"Faz algo que as pessoas queiram."
A moral
A maioria dos projetos não morre por falta de talento ou de meios, mas porque responde a uma necessidade que ninguém tinha. Enquanto um produto não serve um desejo real, poli-lo, financiá-lo ou promovê-lo só adia o veredicto. A primeira pergunta não é como construí-lo, mas quem o quer de facto.
Sobre o autor
Paul Graham
Meu olhar sobre esta citação
José DA COSTA
Esta frase é a divisa da Y Combinator e cabe, em poucas palavras, tudo o que demorei anos a perceber. No início, apaixonava-me pela solução antes de me certificar de que o problema existia.
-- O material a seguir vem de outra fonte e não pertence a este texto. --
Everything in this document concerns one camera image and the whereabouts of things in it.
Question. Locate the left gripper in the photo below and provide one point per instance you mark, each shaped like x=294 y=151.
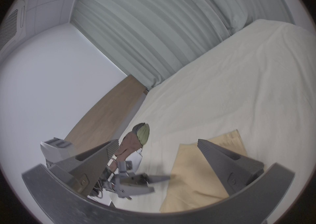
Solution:
x=121 y=184

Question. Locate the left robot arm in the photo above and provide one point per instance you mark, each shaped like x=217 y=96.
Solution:
x=56 y=149

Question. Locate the dark brown garment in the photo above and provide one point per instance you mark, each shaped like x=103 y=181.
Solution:
x=128 y=144

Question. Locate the black and olive garment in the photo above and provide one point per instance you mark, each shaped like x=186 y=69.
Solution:
x=143 y=134

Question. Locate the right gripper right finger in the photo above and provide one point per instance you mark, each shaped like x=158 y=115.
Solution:
x=229 y=168

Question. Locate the pale green curtain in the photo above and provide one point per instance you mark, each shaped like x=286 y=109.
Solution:
x=234 y=8
x=135 y=32

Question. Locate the beige shorts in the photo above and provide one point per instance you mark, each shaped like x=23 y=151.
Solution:
x=192 y=181

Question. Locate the white ceiling air conditioner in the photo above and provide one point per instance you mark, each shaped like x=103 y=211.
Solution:
x=11 y=25

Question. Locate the pale grey garment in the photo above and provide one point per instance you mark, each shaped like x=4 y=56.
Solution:
x=135 y=161

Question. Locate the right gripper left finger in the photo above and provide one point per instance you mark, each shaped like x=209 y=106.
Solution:
x=88 y=163

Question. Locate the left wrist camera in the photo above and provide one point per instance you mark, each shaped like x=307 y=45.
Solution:
x=121 y=168

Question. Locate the bed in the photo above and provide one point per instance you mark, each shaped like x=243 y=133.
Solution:
x=222 y=82

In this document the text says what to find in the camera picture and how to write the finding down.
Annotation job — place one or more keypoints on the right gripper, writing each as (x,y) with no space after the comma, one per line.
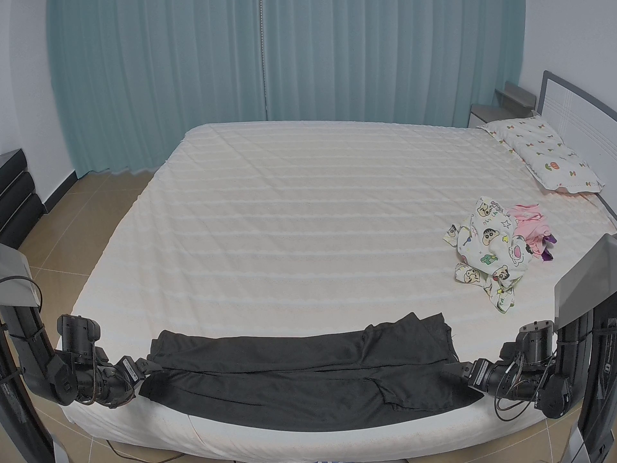
(484,376)

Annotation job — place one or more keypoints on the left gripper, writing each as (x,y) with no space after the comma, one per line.
(127,374)

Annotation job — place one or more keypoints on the black T-shirt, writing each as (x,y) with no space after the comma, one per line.
(289,379)

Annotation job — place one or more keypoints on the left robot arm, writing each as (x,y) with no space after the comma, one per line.
(43,369)

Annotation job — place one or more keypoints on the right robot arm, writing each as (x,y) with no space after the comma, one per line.
(573,345)

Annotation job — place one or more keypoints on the bed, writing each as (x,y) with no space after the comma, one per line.
(289,186)

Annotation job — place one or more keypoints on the white printed garment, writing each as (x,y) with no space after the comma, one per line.
(487,244)

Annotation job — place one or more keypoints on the purple garment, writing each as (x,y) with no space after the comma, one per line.
(547,253)

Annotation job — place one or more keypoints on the pink garment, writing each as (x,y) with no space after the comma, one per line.
(528,222)

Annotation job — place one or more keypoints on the black chest of drawers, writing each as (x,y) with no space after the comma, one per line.
(14,186)

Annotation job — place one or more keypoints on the white printed pillow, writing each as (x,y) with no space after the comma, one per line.
(544,155)

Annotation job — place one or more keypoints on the grey bedside table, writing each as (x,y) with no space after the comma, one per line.
(491,114)

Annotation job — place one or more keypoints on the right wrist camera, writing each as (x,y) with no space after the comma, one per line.
(507,351)

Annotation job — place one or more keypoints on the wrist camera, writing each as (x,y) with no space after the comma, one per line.
(95,333)
(507,351)

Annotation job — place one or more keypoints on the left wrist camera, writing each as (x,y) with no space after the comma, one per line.
(95,333)

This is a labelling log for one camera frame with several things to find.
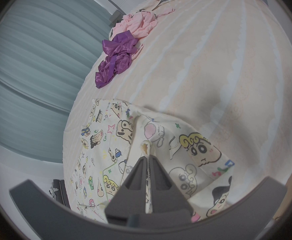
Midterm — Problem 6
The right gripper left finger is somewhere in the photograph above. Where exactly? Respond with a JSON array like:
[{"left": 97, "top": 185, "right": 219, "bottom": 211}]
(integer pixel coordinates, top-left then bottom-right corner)
[{"left": 105, "top": 156, "right": 149, "bottom": 216}]

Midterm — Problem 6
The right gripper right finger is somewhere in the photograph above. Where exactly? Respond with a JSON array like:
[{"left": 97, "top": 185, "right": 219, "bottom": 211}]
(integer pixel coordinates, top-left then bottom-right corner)
[{"left": 148, "top": 155, "right": 194, "bottom": 216}]

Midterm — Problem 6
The white printed pyjama top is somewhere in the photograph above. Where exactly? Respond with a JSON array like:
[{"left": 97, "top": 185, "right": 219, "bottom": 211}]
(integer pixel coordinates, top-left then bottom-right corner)
[{"left": 70, "top": 98, "right": 233, "bottom": 222}]

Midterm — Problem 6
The bed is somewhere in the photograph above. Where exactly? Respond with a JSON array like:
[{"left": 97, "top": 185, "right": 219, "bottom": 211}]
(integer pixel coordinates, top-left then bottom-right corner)
[{"left": 61, "top": 0, "right": 292, "bottom": 224}]

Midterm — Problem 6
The purple garment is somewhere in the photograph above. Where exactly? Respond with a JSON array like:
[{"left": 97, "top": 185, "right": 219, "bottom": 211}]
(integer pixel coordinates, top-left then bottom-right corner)
[{"left": 95, "top": 30, "right": 139, "bottom": 89}]

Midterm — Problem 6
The blue-green curtain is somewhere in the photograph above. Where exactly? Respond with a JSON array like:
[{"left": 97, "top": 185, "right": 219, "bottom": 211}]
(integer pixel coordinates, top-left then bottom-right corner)
[{"left": 0, "top": 0, "right": 114, "bottom": 165}]

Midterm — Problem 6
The pink garment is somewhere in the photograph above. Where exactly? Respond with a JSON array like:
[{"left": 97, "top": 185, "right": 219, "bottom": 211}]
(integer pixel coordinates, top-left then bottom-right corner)
[{"left": 112, "top": 7, "right": 175, "bottom": 39}]

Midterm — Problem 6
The grey bedside table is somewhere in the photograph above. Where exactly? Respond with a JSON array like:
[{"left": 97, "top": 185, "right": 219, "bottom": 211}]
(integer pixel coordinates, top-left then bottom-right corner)
[{"left": 110, "top": 10, "right": 123, "bottom": 24}]

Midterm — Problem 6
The cream pillow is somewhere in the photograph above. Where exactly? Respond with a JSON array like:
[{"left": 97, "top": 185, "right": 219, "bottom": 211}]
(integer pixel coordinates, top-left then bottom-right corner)
[{"left": 133, "top": 0, "right": 162, "bottom": 12}]

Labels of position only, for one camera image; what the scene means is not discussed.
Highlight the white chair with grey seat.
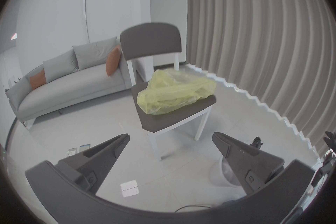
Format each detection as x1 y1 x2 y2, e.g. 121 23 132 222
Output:
120 22 217 161

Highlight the white trash bin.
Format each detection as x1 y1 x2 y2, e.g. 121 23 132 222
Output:
209 157 245 188

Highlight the beige curtain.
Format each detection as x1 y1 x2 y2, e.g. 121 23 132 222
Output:
186 0 336 163

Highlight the black cable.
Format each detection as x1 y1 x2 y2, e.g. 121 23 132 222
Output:
174 205 213 214

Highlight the pale grey sofa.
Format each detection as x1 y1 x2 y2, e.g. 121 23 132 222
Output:
6 37 132 130

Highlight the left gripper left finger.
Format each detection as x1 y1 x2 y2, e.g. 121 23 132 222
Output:
56 134 130 194

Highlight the crumpled black plastic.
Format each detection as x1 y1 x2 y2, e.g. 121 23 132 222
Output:
249 136 264 151

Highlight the large grey cushion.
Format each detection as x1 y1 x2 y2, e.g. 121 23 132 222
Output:
72 37 122 71

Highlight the yellow plastic bag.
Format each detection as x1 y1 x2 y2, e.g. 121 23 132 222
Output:
137 69 217 115

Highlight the orange cushion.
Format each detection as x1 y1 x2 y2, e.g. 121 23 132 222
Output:
29 69 47 90
106 46 122 77

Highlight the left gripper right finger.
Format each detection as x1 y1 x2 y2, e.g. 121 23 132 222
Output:
212 132 285 196

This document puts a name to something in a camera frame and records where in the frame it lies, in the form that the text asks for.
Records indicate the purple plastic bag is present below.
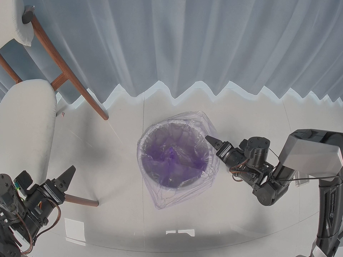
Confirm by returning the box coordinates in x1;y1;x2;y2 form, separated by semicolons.
137;110;220;211

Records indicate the wooden chair with white cushions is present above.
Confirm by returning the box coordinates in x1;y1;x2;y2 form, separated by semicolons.
0;0;109;207

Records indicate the black cable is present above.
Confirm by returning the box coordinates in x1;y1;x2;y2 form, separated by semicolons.
268;147;343;183

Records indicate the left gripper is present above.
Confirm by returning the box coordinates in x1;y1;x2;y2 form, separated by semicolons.
24;165;76;225

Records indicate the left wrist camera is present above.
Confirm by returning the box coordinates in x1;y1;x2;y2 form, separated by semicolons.
13;171;34;191

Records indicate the pale blue curtain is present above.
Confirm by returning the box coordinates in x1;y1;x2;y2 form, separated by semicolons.
0;0;343;106

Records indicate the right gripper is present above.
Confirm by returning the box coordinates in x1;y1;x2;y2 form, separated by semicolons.
205;135;248;169

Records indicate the white trash bin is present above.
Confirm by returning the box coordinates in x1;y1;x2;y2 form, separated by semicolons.
139;119;213;191

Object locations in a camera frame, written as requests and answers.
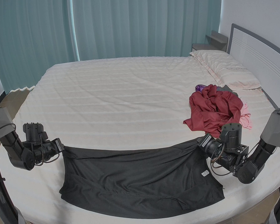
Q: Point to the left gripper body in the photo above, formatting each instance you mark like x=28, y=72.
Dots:
x=52, y=149

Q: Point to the black polo shirt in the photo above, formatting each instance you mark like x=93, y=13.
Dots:
x=130, y=171

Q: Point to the dark red garment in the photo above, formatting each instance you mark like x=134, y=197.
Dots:
x=210, y=113

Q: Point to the purple garment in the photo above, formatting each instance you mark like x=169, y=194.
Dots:
x=200, y=88

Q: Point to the cream pillow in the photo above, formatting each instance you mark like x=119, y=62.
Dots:
x=226, y=69

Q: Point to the blue-green curtain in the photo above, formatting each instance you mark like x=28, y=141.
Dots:
x=30, y=31
x=142, y=20

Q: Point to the grey garment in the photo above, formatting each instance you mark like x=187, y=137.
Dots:
x=227, y=89

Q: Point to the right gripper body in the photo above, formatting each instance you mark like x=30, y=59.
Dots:
x=211, y=146

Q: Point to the pink garment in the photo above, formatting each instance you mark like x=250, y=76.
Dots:
x=246, y=118

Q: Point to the grey bedside table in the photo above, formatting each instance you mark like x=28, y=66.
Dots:
x=217, y=40

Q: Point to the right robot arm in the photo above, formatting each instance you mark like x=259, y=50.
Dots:
x=268, y=134

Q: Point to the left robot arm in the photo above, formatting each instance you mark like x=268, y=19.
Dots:
x=18, y=155

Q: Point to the bed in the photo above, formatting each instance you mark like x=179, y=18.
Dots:
x=119, y=97
Passava tempo a aperfeiçoar uma funcionalidade elegante, uma arquitetura limpa, uma interface cuidada, para um uso que ninguém pedia. O trabalho era real, o resultado era vazio. Aprendi a inverter a ordem: ouvir primeiro, entregar uma versão mínima, observar se alguém volta a usá-la. O querer é mais difícil de conquistar do que o gostar. As pessoas dizem educadamente que uma ideia é boa, mas só regressam ao que realmente precisam. Desconfio também da leitura preguiçosa desta frase: fazer o que as pessoas querem não significa ceder a cada pedido, nem correr atrás das modas. Trata-se de escavar sob o pedido expresso para alcançar a necessidade real, aquela que o próprio utilizador nem sempre formula. É isso que esta frase me lembra em cada novo projeto: antes de perguntar se sei fazê-lo, tenho de perguntar se alguém, algures, o espera de facto.